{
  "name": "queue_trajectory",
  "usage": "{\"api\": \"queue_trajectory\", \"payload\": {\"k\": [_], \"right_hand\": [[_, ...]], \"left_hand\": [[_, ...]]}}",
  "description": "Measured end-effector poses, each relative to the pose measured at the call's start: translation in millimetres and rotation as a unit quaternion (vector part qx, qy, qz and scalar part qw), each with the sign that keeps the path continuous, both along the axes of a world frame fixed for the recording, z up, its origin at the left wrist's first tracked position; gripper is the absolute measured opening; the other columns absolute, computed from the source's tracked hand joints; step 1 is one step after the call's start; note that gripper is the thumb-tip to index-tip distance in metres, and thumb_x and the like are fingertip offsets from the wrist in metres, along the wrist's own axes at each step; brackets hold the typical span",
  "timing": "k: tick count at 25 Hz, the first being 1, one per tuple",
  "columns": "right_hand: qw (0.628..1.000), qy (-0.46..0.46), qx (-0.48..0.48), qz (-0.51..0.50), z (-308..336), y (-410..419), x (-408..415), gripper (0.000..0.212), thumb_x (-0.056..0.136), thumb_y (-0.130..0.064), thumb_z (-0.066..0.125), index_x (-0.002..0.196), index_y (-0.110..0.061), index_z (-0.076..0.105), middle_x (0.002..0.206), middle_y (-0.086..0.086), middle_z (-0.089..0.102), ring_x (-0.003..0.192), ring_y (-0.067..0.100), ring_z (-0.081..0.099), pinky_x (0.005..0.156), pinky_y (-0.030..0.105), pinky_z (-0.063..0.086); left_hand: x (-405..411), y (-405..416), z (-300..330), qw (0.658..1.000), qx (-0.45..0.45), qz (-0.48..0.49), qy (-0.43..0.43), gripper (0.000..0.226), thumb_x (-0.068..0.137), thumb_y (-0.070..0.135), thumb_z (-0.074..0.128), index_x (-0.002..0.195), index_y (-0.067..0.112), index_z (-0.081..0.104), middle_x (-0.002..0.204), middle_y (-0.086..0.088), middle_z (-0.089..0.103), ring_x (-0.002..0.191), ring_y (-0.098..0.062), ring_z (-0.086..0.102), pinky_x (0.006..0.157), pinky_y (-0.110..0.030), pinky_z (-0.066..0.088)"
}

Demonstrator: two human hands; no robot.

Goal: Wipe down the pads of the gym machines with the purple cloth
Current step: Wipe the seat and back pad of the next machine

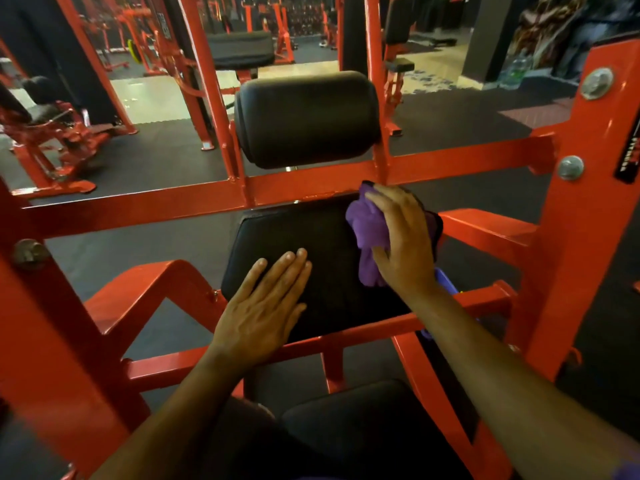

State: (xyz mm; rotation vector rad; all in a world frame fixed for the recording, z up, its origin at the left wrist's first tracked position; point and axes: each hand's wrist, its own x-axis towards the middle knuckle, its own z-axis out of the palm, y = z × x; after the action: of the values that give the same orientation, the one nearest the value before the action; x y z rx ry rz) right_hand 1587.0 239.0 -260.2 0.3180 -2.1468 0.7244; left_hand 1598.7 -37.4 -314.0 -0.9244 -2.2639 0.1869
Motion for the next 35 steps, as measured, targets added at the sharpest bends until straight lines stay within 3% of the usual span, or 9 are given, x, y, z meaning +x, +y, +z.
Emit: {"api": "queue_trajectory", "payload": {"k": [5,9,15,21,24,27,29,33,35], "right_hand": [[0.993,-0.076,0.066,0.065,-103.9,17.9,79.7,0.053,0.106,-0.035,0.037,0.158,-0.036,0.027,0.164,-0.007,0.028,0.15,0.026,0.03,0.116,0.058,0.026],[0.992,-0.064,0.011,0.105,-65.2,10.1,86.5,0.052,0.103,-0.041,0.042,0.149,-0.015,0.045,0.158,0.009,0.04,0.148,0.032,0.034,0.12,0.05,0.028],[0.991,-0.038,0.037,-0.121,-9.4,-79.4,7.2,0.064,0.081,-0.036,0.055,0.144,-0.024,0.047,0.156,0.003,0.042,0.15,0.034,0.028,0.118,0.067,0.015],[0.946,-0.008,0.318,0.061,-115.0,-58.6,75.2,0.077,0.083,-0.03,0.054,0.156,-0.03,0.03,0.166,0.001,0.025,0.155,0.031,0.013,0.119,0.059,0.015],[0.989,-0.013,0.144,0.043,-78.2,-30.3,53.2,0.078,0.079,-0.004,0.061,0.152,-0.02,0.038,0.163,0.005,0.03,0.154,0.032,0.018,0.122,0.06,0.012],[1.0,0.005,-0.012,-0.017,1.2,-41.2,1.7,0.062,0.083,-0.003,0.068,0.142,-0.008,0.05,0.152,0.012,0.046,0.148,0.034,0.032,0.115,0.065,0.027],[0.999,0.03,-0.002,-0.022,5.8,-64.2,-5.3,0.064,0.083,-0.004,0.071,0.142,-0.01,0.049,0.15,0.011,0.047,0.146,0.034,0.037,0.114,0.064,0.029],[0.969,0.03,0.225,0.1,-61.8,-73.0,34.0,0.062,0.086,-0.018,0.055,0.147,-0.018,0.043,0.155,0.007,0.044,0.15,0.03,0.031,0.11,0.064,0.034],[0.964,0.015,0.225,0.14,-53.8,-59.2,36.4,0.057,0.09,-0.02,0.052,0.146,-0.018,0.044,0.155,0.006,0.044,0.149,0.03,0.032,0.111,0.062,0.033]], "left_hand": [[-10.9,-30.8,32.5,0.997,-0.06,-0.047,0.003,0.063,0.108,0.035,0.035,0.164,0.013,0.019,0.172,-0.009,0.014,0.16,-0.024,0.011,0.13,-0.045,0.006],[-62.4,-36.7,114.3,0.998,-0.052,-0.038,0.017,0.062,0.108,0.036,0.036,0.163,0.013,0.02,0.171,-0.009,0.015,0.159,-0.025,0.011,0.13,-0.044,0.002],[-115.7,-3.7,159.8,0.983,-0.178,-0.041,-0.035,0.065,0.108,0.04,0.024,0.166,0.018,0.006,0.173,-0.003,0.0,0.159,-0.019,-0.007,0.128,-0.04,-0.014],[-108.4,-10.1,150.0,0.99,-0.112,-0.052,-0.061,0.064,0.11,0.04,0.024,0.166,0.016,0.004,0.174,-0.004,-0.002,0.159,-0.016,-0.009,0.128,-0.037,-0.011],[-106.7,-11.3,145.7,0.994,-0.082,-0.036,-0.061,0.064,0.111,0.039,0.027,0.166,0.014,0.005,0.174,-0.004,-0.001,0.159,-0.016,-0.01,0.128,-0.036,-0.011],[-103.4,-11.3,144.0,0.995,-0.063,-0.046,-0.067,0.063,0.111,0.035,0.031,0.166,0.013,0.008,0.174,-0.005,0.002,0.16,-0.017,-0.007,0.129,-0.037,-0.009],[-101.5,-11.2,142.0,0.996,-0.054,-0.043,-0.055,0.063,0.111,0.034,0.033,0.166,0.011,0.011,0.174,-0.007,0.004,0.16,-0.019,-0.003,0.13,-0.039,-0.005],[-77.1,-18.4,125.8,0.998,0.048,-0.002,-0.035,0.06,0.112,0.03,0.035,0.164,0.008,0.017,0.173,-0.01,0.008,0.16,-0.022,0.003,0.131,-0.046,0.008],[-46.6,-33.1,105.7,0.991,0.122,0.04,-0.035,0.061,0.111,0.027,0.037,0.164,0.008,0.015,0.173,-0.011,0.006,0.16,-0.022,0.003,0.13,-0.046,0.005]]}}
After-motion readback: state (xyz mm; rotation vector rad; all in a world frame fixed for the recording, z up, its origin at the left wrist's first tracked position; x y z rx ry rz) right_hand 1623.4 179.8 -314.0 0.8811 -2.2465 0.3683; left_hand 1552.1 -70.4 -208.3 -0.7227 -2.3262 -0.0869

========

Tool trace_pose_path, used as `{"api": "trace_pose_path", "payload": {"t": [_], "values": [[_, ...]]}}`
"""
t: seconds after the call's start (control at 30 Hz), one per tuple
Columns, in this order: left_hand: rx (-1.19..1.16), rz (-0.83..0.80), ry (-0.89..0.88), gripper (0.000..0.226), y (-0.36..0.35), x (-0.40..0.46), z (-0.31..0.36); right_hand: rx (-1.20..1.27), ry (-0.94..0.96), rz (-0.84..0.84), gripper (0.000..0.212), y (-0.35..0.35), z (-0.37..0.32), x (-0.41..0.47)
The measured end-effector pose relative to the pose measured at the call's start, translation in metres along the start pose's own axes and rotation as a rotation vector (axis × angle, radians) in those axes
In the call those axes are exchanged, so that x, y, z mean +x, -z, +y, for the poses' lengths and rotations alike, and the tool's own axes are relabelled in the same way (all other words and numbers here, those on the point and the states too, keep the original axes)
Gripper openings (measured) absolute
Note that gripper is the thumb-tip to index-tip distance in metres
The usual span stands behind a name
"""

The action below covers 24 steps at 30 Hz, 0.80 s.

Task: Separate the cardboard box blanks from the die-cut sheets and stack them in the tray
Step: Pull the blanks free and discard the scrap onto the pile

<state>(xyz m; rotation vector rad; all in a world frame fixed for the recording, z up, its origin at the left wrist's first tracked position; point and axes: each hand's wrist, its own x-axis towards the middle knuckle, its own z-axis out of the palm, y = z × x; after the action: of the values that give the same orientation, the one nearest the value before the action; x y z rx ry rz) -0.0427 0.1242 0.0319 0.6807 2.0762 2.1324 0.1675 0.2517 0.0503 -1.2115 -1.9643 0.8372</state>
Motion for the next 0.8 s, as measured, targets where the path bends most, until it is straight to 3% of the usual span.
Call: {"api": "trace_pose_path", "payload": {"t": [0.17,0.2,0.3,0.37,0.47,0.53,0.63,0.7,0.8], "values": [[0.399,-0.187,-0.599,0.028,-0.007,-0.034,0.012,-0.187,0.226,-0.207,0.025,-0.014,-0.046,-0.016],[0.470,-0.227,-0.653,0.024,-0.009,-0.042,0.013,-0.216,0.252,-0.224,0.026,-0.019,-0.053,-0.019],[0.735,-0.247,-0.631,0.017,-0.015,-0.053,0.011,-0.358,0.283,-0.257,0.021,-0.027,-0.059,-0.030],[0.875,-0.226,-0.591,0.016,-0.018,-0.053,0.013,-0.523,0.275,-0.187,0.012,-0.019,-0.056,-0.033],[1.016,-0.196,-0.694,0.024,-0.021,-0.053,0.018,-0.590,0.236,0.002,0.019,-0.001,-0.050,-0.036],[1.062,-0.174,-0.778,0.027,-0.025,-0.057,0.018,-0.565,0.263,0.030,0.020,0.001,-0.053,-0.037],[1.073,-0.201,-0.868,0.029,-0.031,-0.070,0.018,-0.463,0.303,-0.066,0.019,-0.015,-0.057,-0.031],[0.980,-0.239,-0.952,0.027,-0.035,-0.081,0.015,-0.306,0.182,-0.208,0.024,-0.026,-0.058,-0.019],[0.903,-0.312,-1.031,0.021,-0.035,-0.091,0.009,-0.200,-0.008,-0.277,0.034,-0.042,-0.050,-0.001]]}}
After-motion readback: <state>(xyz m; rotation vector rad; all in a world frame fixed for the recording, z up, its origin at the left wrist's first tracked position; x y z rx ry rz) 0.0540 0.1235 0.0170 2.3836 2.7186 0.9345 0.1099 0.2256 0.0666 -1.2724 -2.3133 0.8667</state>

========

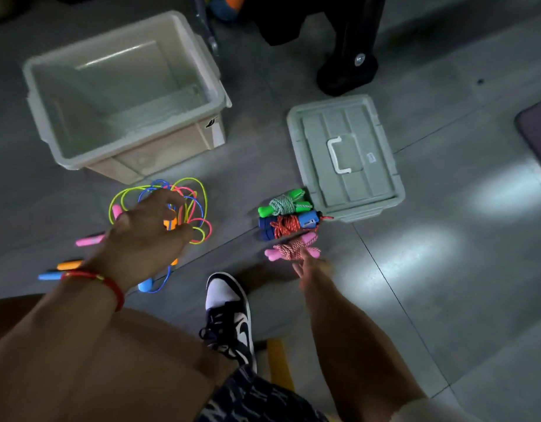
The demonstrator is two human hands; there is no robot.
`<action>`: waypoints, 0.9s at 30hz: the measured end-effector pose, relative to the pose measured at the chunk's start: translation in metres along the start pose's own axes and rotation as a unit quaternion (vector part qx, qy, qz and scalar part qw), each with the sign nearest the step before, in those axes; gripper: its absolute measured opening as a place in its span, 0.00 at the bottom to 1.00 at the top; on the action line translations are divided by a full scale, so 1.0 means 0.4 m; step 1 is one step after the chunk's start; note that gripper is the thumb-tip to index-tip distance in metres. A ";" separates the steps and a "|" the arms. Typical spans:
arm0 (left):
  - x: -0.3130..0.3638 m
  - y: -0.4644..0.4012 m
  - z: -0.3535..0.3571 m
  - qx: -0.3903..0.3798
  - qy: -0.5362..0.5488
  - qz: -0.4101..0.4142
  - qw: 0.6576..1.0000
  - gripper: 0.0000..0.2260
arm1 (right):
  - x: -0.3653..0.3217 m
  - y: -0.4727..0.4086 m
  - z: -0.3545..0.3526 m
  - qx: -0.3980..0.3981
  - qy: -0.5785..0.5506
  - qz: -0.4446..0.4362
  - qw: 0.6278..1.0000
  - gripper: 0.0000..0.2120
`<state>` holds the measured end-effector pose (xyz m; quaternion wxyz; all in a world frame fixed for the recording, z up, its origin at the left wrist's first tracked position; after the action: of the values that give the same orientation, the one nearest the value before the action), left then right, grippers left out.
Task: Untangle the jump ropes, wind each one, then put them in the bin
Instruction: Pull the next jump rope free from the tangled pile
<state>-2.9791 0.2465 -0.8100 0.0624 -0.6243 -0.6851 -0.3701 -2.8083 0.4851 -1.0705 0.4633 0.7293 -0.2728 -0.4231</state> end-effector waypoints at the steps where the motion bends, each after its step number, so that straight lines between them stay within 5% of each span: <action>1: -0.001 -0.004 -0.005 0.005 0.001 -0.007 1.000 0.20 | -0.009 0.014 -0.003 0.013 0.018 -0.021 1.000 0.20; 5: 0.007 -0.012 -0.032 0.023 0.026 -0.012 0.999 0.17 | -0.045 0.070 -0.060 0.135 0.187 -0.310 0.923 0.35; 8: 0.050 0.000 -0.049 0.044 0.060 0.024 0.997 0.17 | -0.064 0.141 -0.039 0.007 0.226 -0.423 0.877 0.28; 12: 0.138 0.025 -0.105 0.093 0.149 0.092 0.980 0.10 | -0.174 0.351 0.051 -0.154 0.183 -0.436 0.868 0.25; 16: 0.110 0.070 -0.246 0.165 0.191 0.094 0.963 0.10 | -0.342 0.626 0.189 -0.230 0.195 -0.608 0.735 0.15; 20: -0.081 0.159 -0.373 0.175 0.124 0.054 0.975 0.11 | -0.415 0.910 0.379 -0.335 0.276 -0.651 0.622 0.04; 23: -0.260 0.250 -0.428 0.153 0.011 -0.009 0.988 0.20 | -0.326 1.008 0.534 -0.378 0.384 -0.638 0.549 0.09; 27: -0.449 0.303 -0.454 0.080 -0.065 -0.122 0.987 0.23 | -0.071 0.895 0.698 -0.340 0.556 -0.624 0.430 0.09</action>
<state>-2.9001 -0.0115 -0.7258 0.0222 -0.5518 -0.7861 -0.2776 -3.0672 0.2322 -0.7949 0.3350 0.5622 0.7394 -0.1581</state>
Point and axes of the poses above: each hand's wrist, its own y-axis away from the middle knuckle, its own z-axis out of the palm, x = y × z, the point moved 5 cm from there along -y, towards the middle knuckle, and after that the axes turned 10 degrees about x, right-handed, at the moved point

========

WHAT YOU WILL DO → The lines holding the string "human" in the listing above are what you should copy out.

EXERCISE OUTPUT →
Demonstrator: two human hands; no robot.
The demonstrator is two human hands; there is no robot.

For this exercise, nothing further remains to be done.